“Shall we not be expelled, sir?” Buttertub asked.

“Never! My school has need of young men who can acknowledge a fault so honourably. I consider that your generous conduct has wiped the misdemeanour from existence. You have suffered sufficiently, and I have no fear that such a thing will ever occur again. I shall only ask you to make this acknowledgment complete by sending Madame —— a written apology for intruding in so unwarrantable a manner upon her school. I shall call upon her personally and deliver it.”

“And my father will not feel that I have disgraced him,” Buttertub said slowly, unconscious that he was speaking aloud.

“I shall tell the Bishop,” said Colonel Grey, “that he has a son to be proud of.”

Ricos staggered off to bed, and Buttertub sought Stacey and reported.

“You are a trump!” Stacey cried, “I never realized before what a hero you are. I beg your pardon for every unkind thing I have thought or said about you, and if you will accept my friendship it’s yours forever. It is time for supper now, and after that we’ll find Terwilliger and tell him the news.”

Jim improved rapidly after this. If Ricos had known that he would recover he might not have confessed, and there was a lingering feeling in his mind that Jim had no right to get well, and was taking a mean advantage of him in not fulfilling his part of the bargain and winging his way to Paradise, to tell the angels that Ricos was not such a bad fellow after all. Still, he never really regretted Jim’s recovery or his own avowal. It cleared his conscience of a great load, and the boys, having heard that Ricos had made amende honorable, no longer complimented him with the terms “chump and mucker,” but accepted his presents of guava jelly and other West India delicacies, and as he had the Spanish gift for guitar-playing, elected him to the banjo club.
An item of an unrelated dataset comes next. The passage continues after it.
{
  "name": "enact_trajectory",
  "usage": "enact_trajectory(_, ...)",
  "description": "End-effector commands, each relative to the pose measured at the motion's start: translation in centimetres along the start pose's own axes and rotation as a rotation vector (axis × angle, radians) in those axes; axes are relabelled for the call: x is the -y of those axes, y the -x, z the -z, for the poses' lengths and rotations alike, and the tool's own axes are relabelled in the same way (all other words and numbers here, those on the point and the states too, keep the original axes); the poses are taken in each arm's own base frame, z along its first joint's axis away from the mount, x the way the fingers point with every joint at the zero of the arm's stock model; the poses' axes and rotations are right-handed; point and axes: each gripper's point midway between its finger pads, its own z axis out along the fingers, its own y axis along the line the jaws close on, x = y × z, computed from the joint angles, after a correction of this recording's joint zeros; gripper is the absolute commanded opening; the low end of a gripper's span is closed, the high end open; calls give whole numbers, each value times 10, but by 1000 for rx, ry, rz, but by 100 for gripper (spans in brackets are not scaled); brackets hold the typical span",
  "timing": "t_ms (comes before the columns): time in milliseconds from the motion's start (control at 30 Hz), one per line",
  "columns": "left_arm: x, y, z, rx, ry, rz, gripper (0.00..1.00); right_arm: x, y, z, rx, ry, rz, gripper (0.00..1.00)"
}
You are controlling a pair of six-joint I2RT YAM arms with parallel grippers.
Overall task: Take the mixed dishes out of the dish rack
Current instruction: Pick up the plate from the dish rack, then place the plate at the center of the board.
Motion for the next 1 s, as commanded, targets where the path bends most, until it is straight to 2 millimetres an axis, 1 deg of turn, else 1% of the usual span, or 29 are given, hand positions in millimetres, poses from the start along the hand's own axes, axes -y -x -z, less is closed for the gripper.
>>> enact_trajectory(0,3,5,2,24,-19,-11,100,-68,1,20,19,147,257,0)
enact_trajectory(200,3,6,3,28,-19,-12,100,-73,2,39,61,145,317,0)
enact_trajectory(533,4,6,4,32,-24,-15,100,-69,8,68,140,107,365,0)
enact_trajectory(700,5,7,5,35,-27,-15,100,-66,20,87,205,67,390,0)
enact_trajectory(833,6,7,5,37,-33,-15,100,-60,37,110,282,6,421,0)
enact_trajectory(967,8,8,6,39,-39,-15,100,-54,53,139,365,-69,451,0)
A little after this Mrs. Roseveldt gave her last reception for that season. She had not forgotten the proposed plan of the tennis tournament at Narragansett Pier, and she invited Stacey to come and talk it up with Milly.

In spite of his declaration of war against all womankind, Stacey accepted the invitation eagerly. Stacey was himself again, yet not quite his old giddy self. The disappointment and trouble which he had experienced had changed him for the better. He was less of a fop and more of a man, than when he tossed his baton so airily before his drum corps at the annual drill. But he was still something of an exquisite in dress. His father had given him permission to order a dress suit for the occasion of prize declamation, and Stacey besieged his tailor until he agreed to have it done in time for Mrs. Roseveldt’s reception.

Milly went home the day before. We had all been invited, but had decided virtuously that we could not spare the time from our studies, while I had, as an additional reason, the knowledge that I had no costume suitable for such a grand society affair. Milly described it all afterward, and I enjoyed her description more than I would have cared for the party itself.